Steps D and E are where we start to do things differently to create a change in our thinking and lives.


D: Dispute

Disputing looks like identifying and challenging the beliefs and thinking errors. We work to find more rational, fact based statements, we take accountability, we look at it from another perspective, we offer ourselves compassion, we forgive, we take a non-judgmental stance, we find the tool that applies in the situation. There are many ways of disputing the negative narrative which we will explore in the future.


E: Effects of Dispute: New Outcome

In this step we identify how our dispute tools are working. How do we feel now? What behaviors have we chosen instead? Evaluate the process. What worked? What would help things go better next time? Don't give up if things are only a fraction better. This takes practice. Notice the improvement rather than the struggle.

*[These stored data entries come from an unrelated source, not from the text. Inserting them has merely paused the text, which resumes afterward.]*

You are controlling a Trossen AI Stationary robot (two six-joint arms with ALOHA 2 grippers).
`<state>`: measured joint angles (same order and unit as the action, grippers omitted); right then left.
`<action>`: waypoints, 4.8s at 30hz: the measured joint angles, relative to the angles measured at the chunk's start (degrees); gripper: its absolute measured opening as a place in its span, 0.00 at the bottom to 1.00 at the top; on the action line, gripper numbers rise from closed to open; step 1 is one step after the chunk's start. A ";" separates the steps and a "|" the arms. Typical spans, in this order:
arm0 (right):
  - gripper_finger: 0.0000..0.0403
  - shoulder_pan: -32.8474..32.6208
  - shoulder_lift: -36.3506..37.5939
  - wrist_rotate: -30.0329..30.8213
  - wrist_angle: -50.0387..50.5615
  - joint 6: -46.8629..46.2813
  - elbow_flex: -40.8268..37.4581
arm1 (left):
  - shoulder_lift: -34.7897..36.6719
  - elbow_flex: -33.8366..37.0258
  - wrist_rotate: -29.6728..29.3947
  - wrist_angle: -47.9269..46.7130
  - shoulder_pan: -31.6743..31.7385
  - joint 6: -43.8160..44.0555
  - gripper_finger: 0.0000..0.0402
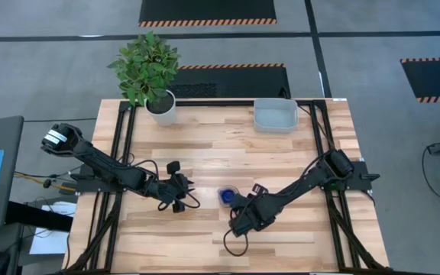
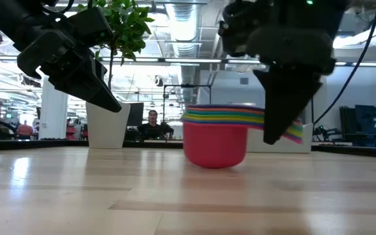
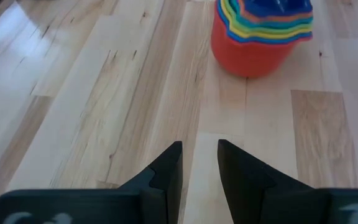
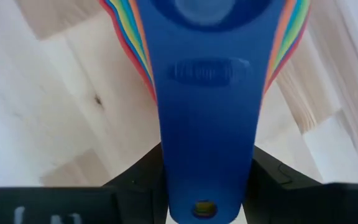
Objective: Nest measuring cups in basket
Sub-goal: Put the stacked measuring cups into the gray bin, then adjust the stacked measuring cups on the table
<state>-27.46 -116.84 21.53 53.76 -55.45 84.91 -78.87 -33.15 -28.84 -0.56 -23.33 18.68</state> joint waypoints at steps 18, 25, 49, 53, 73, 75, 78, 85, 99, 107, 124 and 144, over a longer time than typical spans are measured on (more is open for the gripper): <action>0.39 -0.67 8.47 7.43 -10.80 -8.03 -11.94 | 0.00 0.00 -0.16 0.19 0.00 0.01 0.23; 0.39 -2.72 10.69 12.13 -11.14 -12.14 -13.89 | 0.00 0.02 -0.42 0.46 0.00 0.00 0.23; 0.41 -1.89 11.17 27.47 -0.62 -22.74 -15.02 | 0.00 0.04 -0.48 0.46 0.01 0.00 0.23; 0.40 -0.39 13.66 30.29 3.46 -24.09 -14.98 | 0.00 0.04 -0.47 0.44 0.02 0.00 0.23; 0.18 -0.15 22.70 31.20 -17.70 -25.57 -33.36 | 0.00 0.04 -0.13 0.05 0.00 -0.02 0.23; 0.16 -1.04 22.14 30.96 -19.08 -25.77 -33.32 | 0.01 0.04 -0.16 0.15 0.01 -0.02 0.23; 0.14 -2.79 21.95 30.62 -21.98 -25.69 -33.34 | 0.00 0.04 -0.27 0.27 0.00 0.00 0.23; 0.14 -6.18 21.77 28.86 -24.43 -26.17 -33.54 | 0.00 0.05 -0.31 0.00 0.02 0.80 0.23; 0.14 -6.67 21.77 29.63 -24.98 -26.65 -33.49 | 0.01 3.65 -0.59 4.99 0.02 2.03 0.23; 0.14 -6.67 21.77 31.44 -30.43 -18.44 -33.47 | 0.01 3.65 -2.52 5.67 0.02 1.93 0.23; 0.02 -3.06 32.02 35.51 -33.64 10.68 -34.30 | 10.46 9.84 -16.22 20.90 -3.97 -9.63 0.23; 0.03 11.76 33.79 11.38 -57.65 15.77 -42.45 | 11.83 24.55 -7.88 35.05 2.49 4.72 0.23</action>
<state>-15.70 -83.05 32.90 -3.89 -39.68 42.46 -67.04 -8.60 -36.72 34.49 -20.84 23.40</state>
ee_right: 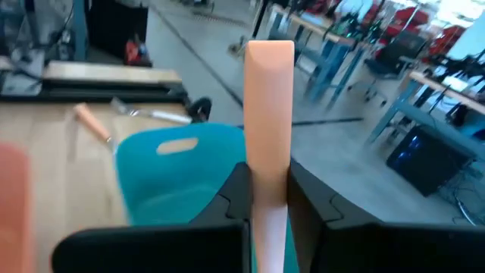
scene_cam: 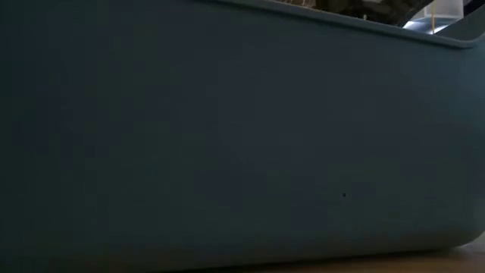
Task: Sort silverware by color (type)
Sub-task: Put the orange fork into the green bin
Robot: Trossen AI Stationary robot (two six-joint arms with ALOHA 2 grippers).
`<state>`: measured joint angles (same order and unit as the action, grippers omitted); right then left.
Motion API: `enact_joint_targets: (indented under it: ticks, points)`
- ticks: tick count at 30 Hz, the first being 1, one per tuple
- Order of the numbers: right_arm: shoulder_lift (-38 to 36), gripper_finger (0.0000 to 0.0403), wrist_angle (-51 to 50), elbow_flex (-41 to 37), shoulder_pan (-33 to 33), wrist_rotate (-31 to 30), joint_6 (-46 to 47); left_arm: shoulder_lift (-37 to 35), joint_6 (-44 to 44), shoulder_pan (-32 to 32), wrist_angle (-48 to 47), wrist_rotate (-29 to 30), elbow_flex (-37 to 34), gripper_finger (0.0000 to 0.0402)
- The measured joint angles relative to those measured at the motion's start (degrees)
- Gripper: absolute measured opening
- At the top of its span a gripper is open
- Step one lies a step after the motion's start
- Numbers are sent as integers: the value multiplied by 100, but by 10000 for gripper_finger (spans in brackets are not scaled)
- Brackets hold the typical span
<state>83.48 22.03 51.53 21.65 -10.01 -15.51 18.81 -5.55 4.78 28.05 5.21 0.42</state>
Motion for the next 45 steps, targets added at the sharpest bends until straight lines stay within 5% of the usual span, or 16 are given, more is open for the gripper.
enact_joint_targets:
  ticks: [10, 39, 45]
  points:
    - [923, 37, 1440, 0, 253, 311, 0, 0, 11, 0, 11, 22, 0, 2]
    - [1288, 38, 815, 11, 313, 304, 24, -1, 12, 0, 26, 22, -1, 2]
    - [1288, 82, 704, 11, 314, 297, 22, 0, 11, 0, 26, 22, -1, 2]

The ABC's of cognitive behavioral therapy can be a useful tool to help us shift our emotions. Being able to identify and handle our emotions appropriately are skills that we learn over time and it takes time. Over time as your skill grows it will be easier, and faster. And the thoughts will decrease in frequency, intensity and duration. But don't be surprised if they are still hanging around!


Here's something to try: Find a positive event and walk it through the ABC's. Post the ABC's where you can see it regularly. Once a day walk through the steps with something that happened the day before. Watch a dramatic TV/Movie and catch the cognitive distortions that you see. Ask your family members to point out when you are making negative statements about yourself. When you mood shifts ask "What just happened?" and "What am I thinking about?" Keep a ABC notebook.